The Kalinin K-13 was a bombing aircraft designed by Konstantin Kalinin in 1933. The aircraft was developed in response to a requirement issued by the Soviet VVS, but never entered production.

Development 
The Kalinin-led OKB began work on the K-13 beginning in 1933, in response to a specification issued by the Soviet Air Force for a new bomber aircraft. In detail, the required features provided for a long-range aircraft, capable of carrying one ton of bombs at a distance of 5000 km, flying at 4000 meters altitude at a speed of at least 350 km/h. In 1934, a passenger variant was also presented, the Kalinin K-14, which was unsuccessfully submitted to those responsible for civil air transport.
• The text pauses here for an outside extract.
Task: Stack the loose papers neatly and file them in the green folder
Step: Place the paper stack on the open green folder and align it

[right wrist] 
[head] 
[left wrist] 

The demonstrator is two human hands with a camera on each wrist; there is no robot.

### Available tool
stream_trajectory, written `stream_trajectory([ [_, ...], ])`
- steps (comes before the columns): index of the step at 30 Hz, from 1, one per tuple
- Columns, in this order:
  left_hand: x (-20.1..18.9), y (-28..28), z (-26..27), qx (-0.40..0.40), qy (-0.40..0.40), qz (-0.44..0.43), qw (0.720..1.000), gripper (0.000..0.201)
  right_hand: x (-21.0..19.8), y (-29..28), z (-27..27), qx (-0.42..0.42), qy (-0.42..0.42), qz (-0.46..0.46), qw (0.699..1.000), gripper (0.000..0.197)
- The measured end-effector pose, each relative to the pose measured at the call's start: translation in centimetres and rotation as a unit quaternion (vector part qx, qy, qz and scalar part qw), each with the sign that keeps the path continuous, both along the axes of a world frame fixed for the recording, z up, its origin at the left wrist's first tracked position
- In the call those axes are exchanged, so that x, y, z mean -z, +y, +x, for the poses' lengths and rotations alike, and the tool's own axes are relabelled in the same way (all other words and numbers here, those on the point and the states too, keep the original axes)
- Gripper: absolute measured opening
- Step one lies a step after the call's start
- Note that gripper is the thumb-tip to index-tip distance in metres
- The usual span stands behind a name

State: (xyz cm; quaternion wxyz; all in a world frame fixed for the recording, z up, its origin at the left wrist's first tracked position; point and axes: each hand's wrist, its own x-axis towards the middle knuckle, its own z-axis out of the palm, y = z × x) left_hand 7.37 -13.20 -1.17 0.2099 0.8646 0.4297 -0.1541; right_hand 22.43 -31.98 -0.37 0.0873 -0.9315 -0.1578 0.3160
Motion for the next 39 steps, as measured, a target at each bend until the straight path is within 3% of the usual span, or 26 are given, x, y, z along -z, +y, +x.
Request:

A mock-up of the K-13 was built in Voronezh in 1936, but the aircraft was judged inferior to the designs submitted by Tupolev and Ilyushin, the other two technical offices that had responded to the specifications issued.

Design 
The K-13 used various technical solutions developed for the Kalinin K-12. This aircraft was supposed to be a metal monoplane, powered by two liquid-cooled M-34 engines placed in the wings. The expected payload was one ton of bombs, while for defense three machine were carried, two in the front and one in a tail turret. There were thee crew: a pilot, front gunner/bomb aimer, and rear gunner. The civilian version should have been able to carry twelve passengers, in addition to two crew members. The speed was expected to be approximately 429 km/h.